On 04/27/2012 04:24 PM, Shevek wrote:

> To clarify: a fuller failure analysis, demonstrating the relationship
> between the two patches, as a timeline:
> 
> Slave inits CPG
> 
>   * Failure: don't care
> 
> Slave joins CPG
> 
>   * Slave crashes: confchg does cleanup and unblocks queue
>   * Master crashes: Our patch S003 is required
>     - JOIN cevent has msg = null, so __dispatch_one does not process it
>   * Slave hangs: Cluster hangs.

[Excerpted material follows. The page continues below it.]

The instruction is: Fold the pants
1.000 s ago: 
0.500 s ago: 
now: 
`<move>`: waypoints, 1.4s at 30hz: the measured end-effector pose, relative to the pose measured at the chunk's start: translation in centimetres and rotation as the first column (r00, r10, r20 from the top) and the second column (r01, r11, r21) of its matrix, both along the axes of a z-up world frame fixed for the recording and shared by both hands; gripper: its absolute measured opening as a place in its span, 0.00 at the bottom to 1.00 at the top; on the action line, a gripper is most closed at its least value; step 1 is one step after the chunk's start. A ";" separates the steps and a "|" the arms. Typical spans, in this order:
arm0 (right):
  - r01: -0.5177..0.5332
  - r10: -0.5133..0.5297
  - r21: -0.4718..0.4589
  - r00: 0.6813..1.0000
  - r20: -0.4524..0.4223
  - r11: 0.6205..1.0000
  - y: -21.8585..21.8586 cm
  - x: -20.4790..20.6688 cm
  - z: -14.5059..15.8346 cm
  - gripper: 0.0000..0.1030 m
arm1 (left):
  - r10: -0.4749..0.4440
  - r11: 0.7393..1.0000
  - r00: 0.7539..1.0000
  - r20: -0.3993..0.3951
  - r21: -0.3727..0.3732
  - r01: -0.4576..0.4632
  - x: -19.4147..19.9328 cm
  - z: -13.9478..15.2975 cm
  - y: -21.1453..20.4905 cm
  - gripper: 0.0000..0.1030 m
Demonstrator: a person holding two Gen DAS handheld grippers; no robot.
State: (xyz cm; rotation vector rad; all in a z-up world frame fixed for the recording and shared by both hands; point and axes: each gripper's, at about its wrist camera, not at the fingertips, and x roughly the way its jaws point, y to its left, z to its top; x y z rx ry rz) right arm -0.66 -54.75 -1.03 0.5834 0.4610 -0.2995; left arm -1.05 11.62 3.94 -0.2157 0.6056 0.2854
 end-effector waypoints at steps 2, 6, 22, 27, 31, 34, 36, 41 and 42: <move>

We have a pending fix for this.
> 
> Slave sends join_message
> 
>   * Slave crashes: We get two epochs - a join and a leave - untested
>   * Master crashes: Our patch S003 is required
>     - JOIN cevent is blocked, so __dispatch_one does not process it
>   * Slave hangs: OK until it is elected master
> 
> Master sends join_response
> 
>   * Slave crashes: Cleanup is OK
>   * Master crashes: Prior c4e3 patch marks master as gone
>     - JOIN cevent is now unblocked, so everybody else processes it OK
> 
> The remaining case is a slave starts in an uncoalesced corosync and
> elects itself, in which case we get:
> 
>   * Master joins CPG. Everything breaks.

Excellent analysis. Thanks very much. These cases are very subtle to
produce but very destructive. Looking forward to your next patch series.

Thanks,
Yuan

To Yunkai,
	I think our zk_driver has the same syndrome , we'd better give it a
full examination.